▶ [Exercise directions]: Output all of the material beneath this line exactly as it is.

Segment Start: Data section

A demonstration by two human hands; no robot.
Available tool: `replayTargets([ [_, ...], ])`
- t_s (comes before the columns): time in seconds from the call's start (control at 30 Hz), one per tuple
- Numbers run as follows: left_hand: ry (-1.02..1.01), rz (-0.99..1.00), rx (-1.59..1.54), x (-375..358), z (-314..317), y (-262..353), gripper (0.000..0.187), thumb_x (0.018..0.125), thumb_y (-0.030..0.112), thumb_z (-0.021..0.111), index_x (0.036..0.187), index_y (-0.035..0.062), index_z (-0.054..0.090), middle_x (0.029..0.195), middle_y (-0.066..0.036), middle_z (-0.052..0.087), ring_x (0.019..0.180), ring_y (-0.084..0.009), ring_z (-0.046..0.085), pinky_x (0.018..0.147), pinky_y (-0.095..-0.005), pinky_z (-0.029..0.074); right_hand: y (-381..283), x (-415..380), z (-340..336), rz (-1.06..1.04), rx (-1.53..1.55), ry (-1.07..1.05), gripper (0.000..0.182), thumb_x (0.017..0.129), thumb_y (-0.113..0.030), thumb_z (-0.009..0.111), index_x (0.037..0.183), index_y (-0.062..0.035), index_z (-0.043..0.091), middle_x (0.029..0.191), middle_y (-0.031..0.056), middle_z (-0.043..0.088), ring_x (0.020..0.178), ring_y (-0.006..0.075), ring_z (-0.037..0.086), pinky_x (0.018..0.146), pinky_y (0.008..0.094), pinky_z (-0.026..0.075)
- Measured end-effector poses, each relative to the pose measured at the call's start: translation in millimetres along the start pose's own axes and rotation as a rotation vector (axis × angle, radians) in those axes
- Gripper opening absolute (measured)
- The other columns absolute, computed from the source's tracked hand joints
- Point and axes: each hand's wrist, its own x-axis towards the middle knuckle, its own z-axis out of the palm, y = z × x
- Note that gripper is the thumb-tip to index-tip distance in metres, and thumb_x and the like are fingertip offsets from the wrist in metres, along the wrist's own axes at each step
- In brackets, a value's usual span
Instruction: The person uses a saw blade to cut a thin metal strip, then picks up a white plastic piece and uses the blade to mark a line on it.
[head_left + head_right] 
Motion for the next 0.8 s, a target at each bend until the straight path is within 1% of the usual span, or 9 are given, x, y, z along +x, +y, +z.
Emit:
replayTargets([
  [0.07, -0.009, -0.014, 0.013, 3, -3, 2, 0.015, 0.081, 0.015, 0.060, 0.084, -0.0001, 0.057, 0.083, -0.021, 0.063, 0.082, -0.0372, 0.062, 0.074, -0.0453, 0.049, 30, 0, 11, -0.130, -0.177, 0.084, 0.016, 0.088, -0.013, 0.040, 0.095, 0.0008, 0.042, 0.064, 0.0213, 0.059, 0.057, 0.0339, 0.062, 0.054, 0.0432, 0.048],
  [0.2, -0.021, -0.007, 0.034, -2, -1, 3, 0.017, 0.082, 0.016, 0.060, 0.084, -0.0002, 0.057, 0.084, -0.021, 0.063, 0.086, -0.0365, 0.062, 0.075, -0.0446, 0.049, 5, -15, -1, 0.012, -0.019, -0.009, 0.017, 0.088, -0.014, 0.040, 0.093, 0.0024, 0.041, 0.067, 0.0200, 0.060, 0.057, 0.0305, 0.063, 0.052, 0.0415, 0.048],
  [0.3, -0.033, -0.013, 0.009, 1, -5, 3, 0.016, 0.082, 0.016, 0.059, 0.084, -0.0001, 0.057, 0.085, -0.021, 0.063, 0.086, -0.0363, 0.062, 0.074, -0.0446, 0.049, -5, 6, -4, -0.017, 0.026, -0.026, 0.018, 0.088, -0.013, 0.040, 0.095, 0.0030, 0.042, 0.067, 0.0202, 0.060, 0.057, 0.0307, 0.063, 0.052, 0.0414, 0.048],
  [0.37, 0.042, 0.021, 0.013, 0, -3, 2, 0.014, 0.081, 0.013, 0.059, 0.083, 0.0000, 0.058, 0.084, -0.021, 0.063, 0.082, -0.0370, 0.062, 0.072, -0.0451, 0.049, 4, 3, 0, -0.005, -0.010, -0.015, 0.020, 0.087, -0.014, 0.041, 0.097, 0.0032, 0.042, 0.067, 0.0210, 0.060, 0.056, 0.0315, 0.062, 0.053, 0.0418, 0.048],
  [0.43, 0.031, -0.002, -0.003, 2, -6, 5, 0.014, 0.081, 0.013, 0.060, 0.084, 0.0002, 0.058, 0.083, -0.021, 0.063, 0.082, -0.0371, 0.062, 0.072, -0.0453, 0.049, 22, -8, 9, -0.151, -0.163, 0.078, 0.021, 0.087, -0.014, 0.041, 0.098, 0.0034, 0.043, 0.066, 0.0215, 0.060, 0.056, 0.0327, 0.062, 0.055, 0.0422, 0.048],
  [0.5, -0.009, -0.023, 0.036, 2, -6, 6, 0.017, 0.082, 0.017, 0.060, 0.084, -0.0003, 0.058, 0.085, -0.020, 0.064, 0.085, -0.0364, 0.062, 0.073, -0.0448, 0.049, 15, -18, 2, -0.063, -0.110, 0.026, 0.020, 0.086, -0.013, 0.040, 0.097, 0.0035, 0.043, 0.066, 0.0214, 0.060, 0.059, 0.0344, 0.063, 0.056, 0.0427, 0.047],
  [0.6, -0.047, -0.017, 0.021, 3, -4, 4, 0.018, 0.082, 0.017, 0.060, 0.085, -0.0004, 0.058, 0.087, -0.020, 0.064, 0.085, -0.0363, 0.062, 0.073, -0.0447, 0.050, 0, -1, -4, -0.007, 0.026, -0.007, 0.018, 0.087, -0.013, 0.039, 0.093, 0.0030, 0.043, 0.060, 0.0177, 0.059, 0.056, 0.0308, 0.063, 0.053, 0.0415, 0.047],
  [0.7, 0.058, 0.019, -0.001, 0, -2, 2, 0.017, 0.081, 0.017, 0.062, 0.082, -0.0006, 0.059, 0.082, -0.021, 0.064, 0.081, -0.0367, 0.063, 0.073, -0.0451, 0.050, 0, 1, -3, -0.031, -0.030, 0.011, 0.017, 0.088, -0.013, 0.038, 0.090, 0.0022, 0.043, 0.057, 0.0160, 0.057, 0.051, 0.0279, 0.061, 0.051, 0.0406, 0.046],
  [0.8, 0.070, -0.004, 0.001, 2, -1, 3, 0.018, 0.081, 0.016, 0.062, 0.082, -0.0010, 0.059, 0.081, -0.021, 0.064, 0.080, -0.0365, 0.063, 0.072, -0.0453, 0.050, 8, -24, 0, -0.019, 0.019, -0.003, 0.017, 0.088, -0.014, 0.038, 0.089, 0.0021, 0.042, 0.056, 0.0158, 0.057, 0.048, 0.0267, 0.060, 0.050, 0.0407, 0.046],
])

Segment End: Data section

▶ [Answer space]:
A demonstration by two human hands; no robot.
Available tool: `replayTargets([ [_, ...], ])`
- t_s (comes before the columns): time in seconds from the call's start (control at 30 Hz), one per tuple
- Numbers run as follows: left_hand: ry (-1.02..1.01), rz (-0.99..1.00), rx (-1.59..1.54), x (-375..358), z (-314..317), y (-262..353), gripper (0.000..0.187), thumb_x (0.018..0.125), thumb_y (-0.030..0.112), thumb_z (-0.021..0.111), index_x (0.036..0.187), index_y (-0.035..0.062), index_z (-0.054..0.090), middle_x (0.029..0.195), middle_y (-0.066..0.036), middle_z (-0.052..0.087), ring_x (0.019..0.180), ring_y (-0.084..0.009), ring_z (-0.046..0.085), pinky_x (0.018..0.147), pinky_y (-0.095..-0.005), pinky_z (-0.029..0.074); right_hand: y (-381..283), x (-415..380), z (-340..336), rz (-1.06..1.04), rx (-1.53..1.55), ry (-1.07..1.05), gripper (0.000..0.182), thumb_x (0.017..0.129), thumb_y (-0.113..0.030), thumb_z (-0.009..0.111), index_x (0.037..0.183), index_y (-0.062..0.035), index_z (-0.043..0.091), middle_x (0.029..0.191), middle_y (-0.031..0.056), middle_z (-0.043..0.088), ring_x (0.020..0.178), ring_y (-0.006..0.075), ring_z (-0.037..0.086), pinky_x (0.018..0.146), pinky_y (0.008..0.094), pinky_z (-0.026..0.075)
- Measured end-effector poses, each relative to the pose measured at the call's start: translation in millimetres along the start pose's own axes and rotation as a rotation vector (axis × angle, radians) in those axes
- Gripper opening absolute (measured)
- The other columns absolute, computed from the source's tracked hand joints
- Point and axes: each hand's wrist, its own x-axis towards the middle knuckle, its own z-axis out of the palm, y = z × x
- Note that gripper is the thumb-tip to index-tip distance in metres, and thumb_x and the like are fingertip offsets from the wrist in metres, along the wrist's own axes at each step
- In brackets, a value's usual span
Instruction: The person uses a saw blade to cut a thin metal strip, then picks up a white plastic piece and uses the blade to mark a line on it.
[head_left + head_right] 
Motion for the next 0.8 s, a target at each bend until the straight path is within 1% of the usual span, or 9 are given, x, y, z along +x, +y, +z.
Emit:
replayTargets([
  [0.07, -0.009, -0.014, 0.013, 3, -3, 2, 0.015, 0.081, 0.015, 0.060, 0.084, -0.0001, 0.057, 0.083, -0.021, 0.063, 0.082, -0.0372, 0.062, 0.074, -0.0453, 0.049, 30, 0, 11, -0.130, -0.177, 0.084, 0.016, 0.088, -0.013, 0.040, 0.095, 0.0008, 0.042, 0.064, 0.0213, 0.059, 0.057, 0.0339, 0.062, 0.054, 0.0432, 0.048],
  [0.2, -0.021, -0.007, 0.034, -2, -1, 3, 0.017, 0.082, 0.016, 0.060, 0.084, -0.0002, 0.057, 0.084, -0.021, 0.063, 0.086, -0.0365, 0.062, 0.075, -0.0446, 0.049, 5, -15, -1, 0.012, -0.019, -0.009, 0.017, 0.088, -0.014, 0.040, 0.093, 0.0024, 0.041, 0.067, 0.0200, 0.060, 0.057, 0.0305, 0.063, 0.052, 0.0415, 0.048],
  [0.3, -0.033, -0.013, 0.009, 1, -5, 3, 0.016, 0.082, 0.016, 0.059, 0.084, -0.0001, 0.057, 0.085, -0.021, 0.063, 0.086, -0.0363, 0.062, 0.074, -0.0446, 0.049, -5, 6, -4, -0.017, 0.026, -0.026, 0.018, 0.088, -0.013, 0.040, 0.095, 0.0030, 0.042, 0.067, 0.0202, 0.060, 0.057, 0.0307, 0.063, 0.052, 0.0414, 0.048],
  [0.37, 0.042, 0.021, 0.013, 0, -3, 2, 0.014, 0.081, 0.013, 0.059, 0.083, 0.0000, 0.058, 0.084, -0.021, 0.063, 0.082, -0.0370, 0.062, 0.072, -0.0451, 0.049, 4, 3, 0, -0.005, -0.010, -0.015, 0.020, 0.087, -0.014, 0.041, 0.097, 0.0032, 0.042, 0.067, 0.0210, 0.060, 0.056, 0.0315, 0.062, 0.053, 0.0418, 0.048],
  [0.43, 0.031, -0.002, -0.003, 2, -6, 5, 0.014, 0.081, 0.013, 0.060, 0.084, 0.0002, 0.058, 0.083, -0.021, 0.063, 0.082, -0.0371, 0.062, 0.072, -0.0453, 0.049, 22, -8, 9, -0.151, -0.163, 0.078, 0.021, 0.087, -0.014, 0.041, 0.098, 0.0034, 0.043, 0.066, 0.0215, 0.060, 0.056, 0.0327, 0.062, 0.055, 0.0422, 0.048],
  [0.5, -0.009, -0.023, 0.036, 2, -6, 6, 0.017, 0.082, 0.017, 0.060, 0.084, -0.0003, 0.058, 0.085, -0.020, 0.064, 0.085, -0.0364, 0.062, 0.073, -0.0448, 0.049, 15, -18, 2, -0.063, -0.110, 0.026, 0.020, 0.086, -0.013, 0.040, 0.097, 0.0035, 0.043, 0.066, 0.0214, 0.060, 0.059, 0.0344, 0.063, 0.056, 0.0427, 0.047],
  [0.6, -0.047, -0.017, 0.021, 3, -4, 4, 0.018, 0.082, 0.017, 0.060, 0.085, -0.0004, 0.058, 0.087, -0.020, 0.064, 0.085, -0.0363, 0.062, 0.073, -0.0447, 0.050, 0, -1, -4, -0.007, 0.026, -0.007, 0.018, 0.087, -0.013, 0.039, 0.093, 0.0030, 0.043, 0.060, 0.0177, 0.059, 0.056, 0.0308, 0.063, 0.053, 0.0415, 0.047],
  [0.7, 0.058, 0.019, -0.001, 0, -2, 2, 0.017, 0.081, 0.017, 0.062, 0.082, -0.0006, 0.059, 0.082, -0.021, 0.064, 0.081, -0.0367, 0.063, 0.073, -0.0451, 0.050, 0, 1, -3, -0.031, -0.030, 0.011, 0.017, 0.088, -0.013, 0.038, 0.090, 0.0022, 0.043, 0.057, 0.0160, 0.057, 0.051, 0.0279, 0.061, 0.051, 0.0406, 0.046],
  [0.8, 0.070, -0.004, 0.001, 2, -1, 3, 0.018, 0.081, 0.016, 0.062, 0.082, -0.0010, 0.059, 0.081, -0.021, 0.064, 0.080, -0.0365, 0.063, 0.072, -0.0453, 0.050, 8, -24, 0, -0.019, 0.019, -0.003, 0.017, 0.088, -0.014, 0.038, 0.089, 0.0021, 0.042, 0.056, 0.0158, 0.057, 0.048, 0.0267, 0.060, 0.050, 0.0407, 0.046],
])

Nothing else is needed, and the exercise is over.